Melihat lokasi Titik Nol Bulukumba
Tidak jauh dari Pantai Tanjung Bira, Pemerintah Provinsi (Pemprov) Sulawesi Selatan juga baru-baru ini memperkenalkan wisata Titik Nol Bulukumba.
Lokasi wisata ini disebut sebagai salah satu destinasi yang cukup ekstrem karena berada pada titik bertemunya arus angin barat dan angin timur, serta arus laut dari arah Selat Makassar dan Laut Flores.
Para pengunjung Titik Nol Bulukumba ini dapat berfoto di depan tugu perahu pinisi dan prasasti penanda Titik Nol Bulukumba yang berada di ketinggian 50 m di atas permukaan laut.
Lokasi ini juga merupakan tempat yang cocok untuk Kawan Puan menikmati pemandangan matahari terbit maupun terbenam.
Menikmati segarnya udara khas pegunungan di Desa Kahayya
Terletak kurang lebih 34 km arah utara dari pusat kota Bulukumba, Desa Kahayya menjadi pilihan destinasi yang tepat apabila kamu ingin melepas penat dari suasana perkotaan.
Nama Kahayya sendiri diambil dari Bahasa Konjo, di mana “kaha” berarti kopi dan penambahan kata “yya” di belakangnya sebagai penegasan dari kata sebelumnya.
Sehingga dapat disimpulkan bahwa Desa Kahayya merupakan daerah penghasil kopi terbaik di Bulukumba.
Besarnya potensi wisata yang ada pada Desa Kahayya ini juga telah menjadikannya sebagai desa wisata Kemenparekraf (Kementerian Pariwisata dan Ekonomi Kreatif) dengan kategori berkembang.
Namun, fakta geografis Desa Kahayya yang berada tepat di bawah kaki gunung Lompobattang membuat kondisi jalan yang harus ditempuh menjadi sedikit lebih menantang.

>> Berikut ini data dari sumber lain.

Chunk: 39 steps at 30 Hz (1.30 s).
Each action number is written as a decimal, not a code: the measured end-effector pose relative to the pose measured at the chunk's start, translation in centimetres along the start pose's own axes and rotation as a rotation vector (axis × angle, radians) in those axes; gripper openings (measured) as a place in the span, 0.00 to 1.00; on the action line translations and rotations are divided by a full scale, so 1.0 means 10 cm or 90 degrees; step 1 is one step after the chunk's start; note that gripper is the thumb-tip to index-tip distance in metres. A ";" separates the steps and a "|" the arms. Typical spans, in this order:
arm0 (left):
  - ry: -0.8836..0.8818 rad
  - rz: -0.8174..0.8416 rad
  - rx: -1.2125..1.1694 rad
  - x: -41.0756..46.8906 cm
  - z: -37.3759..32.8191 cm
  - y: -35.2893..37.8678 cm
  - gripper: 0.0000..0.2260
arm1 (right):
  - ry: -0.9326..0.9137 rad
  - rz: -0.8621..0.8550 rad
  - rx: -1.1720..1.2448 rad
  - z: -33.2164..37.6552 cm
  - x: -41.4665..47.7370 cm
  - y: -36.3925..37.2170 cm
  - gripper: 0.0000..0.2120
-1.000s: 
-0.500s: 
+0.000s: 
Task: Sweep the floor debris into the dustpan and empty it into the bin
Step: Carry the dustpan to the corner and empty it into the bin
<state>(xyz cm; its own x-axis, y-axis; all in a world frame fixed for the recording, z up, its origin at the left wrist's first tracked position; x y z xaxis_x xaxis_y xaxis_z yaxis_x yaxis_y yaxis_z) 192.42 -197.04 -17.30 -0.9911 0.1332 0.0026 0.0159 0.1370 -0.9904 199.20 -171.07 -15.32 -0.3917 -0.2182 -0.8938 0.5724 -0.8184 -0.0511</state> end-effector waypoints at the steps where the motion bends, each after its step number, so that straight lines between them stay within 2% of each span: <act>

Baca Juga: 4 Rekomendasi Destinasi Wisata untuk Itinerary 1 Hari di Ubud Bali
Melihat budaya pembuatan kapal pinisi di Desa Tana Beru
Di luar wisata alamnya yang indah, Bulukumba juga kaya akan wisata budayanya.
Dengan mengunjungi Desa Tana Beru, kamu dapat melihat pekerjaan masyarakat setempat yang membangun kapal pinisi secara manual tanpa adanya gambar rancangan bangunan.
Kebudayaan ini sukses meraih sertifikat dari UNESCO sebagai Warisan Budaya Tak Benda.
Perahu dari Desa Tana Beru ini telah melanglang buana ke berbagai negara dan 75% dari pesanan kapal datang dari luar negeri dengan harga miliaran.
Tradisi pembuatan perahu yang diakui sebagai salah satu sumber nafkah warga Bulukumba ini pun masih dipertahankan.
Di mana proses memilih kayu hanya dapat dilakukan pada hari yang diyakini baik, yaitu hari kelima atau hari ketujuh pada setiap bulan dengan kepercayaan angka lima melambangkan rezeki yang telah diraih dan angka tujuh melambangkan selalu mendapatkan rezeki.
Selain itu saat akan berlayar, masyarakat setempat juga akan melaksanakan upacara Maccera Lopi dengan tujuan menyucikan perahu agar diberi keselamatan.